In the Court of King Crimson: An Observation Over 50 Years is the King Crimson biography and history that a group celebrating its golden anniversary deserves. The kind of intimate details that Smith reveals, both in the main body of the work as well as the three sections that follow, are never included at the expense of the overall narrative, and never become so dense as to detract from the natural flow of a book that is, simply put, the work of an author who has, like his subject, evolved considerably since that first edition nearly two decades ago.

It's unlikely that there's any salient information from the original In the Court of King Crimson that can't be found in In the Court of King Crimson: An Observation Over 50 Years, albeit in, perhaps, significantly revised form, and possibly placed elsewhere in the narrative. What this means is that Smith's new edition is not so much an augmented book that renders the original superfluous; it's more a brand new book that uses the first edition as its starting point. Which also means that those who own the original In the Court of King Crimson may we'll find themselves keeping it, alongside In the Court of King Crimson: An Observation Over 50 Years: two vastly different books on the same subject by the same author, but one told with the dual benefits of far greater exposure and being an even better writer.

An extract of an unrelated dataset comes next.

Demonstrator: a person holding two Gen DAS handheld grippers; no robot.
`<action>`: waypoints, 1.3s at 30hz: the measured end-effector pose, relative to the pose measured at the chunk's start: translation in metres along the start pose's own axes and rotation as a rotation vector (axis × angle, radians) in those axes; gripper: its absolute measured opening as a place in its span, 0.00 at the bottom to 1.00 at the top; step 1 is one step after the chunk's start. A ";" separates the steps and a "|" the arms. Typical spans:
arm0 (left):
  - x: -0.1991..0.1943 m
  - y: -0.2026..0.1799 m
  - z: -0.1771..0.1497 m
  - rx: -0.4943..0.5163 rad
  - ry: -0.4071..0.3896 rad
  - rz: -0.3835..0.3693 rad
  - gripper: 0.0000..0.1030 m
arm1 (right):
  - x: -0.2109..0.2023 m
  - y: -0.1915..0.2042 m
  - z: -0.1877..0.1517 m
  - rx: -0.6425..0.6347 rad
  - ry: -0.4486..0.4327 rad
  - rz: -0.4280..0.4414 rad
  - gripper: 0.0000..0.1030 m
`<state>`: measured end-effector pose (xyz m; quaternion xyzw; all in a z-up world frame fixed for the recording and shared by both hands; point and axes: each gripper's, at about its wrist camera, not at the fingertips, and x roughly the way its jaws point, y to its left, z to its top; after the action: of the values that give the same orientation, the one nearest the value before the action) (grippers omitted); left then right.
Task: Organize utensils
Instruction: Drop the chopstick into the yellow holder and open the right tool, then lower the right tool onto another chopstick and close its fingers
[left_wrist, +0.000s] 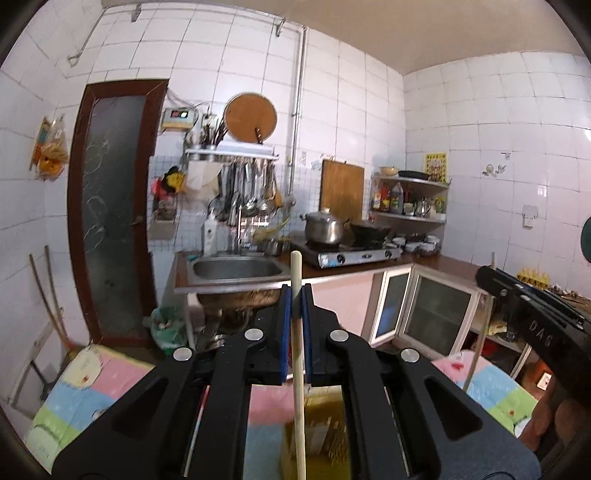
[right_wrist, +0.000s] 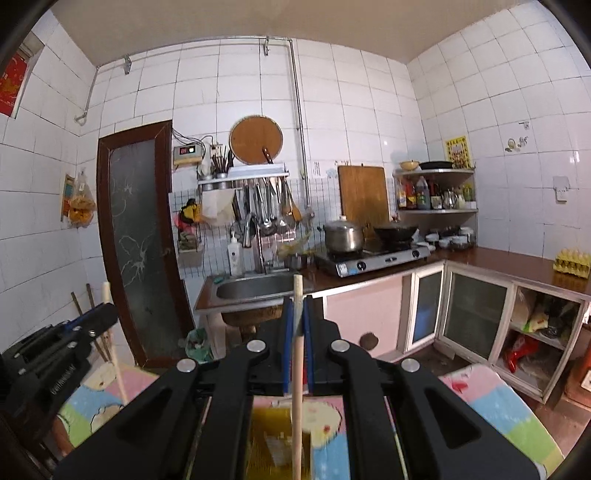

For anyone interested in King Crimson—whether new to the group (to which its growing attendance numbers would attest) or a hardcore, decades-old fan—In the Court of King Crimson: An Observation Over 50 Years is the book that now tells the whole story (and more). Updated to the present in a manner that, again like Smith's subject, is both complex and detailed while, at the same time, thoroughly engaging and, more, entertaining, it's the current last word on King Crimson.

Though, with no end to the current King Crimson in sight, who knows if yet another edition will be required at some point in the future?